MDRC also set up a control group of clients who didn't receive postcards and whose providers didn't receive the reminder mailings about upcoming client deadlines. The clients whose providers knew about the renewal deadlines saw a 3 percentage point increase in on-time renewals. While that's relatively small, on a statewide scale that would translate to roughly 1,000 families a year avoiding an interruption in their benefits. "Of course, we hoped it would be more than that," said Pruett. "But we still consider it a success."
Modest impacts appear to be the norm among the series of nudge interventions funded by the ACF. The first to report results was a project involving incarcerated parents in Texas who could avoid mounting debt by opting out of child support payments while in prison; an intervention resulted in an increase of 11 percentage points in those opting out, but the majority of eligible prisoners (about 61 percent) still did not participate. With the Oklahoma child care subsidy experiment, the 3-percentage-point increase "wasn't earth shattering," said Alexander Mayer, a researcher with MDRC, "but the real advantage to these interventions is that they're low cost and scalable."

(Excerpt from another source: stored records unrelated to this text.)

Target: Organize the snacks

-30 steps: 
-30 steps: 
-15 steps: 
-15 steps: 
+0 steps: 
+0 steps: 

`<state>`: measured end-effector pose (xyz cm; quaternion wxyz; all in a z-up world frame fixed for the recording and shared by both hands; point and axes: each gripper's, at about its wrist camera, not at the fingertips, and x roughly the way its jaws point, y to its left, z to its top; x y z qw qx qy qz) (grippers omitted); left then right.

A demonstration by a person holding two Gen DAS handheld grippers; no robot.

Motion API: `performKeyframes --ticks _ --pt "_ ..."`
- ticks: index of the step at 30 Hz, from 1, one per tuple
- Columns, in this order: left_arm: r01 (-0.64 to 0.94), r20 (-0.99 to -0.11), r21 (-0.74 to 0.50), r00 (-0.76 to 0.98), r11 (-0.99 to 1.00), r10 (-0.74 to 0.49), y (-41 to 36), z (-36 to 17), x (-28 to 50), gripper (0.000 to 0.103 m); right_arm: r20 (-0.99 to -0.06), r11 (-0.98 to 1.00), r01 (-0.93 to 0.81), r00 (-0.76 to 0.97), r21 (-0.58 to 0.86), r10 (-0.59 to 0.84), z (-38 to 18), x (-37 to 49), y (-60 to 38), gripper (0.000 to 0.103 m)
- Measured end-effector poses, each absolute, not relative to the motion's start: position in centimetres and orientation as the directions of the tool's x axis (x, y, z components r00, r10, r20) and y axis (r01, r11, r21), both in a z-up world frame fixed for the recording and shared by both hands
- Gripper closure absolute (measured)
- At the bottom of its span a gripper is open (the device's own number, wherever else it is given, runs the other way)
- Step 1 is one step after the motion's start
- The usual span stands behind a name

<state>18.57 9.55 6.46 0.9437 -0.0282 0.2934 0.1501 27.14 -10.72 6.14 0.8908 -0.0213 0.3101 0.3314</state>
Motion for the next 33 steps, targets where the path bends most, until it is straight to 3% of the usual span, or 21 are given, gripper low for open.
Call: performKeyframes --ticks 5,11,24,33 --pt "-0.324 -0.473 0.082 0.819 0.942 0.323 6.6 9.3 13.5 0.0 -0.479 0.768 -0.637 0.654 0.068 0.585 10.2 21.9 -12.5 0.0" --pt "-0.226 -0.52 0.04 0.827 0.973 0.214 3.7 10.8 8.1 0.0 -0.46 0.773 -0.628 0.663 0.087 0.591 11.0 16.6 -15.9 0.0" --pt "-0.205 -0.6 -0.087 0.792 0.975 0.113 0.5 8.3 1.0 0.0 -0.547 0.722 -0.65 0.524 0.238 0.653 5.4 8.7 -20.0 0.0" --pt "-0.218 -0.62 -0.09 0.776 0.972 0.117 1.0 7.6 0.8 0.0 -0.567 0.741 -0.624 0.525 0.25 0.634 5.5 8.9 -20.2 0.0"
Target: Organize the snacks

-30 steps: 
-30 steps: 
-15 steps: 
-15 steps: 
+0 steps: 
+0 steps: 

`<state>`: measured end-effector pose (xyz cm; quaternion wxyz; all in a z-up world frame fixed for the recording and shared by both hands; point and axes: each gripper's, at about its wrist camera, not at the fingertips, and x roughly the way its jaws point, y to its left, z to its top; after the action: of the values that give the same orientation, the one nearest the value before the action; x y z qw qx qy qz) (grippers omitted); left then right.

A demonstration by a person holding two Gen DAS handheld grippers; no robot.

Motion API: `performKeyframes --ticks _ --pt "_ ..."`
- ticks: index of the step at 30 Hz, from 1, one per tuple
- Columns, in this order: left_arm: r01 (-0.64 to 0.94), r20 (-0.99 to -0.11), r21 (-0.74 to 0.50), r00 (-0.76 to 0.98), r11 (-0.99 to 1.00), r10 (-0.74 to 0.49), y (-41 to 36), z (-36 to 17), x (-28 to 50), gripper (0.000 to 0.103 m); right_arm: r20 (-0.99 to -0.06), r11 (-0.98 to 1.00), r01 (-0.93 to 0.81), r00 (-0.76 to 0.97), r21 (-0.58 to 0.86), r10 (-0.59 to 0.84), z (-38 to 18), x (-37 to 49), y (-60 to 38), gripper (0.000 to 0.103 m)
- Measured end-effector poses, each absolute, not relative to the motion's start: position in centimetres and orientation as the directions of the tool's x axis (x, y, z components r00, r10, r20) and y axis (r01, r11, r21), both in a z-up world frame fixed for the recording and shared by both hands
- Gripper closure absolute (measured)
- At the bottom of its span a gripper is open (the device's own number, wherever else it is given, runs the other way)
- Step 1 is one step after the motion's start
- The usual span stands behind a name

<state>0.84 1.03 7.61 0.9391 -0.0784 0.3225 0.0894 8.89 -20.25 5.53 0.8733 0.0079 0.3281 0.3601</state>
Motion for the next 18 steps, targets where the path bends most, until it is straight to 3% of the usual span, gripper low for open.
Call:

Indeed, the results have been positive enough that the ACF announced last September it was contracting with MDRC for five more years of behavioral interventions in human services. That's in addition to $4 million the agency awarded in 2014 to seven states and the District of Columbia for pilot projects that use behavioral economics at state child support agencies.
And the Obama administration isn't the only funder interested in nudge experiments to help the public sector. Last year, Bloomberg Philanthropies announced a separate initiative called What Works Cities, which focuses on data-driven performance management and pays for technical assistance from the Behavioral Insights Team, another firm that specializes in applied behavioral economics.
Despite the pilot's success, however, the Oklahoma Department of Human Services is not continuing with the color-coded monthly mailers to child care providers. Instead, Pruett said the department plans to share the same basic information about upcoming renewal deadlines through a data portal where child care providers will be able to check when clients are close to losing their benefits. The cost of mailing the notices statewide would have been about $30,000 a year, according to MDRC estimates. The state would prefer to save money by providing the same information electronically, Pruett said.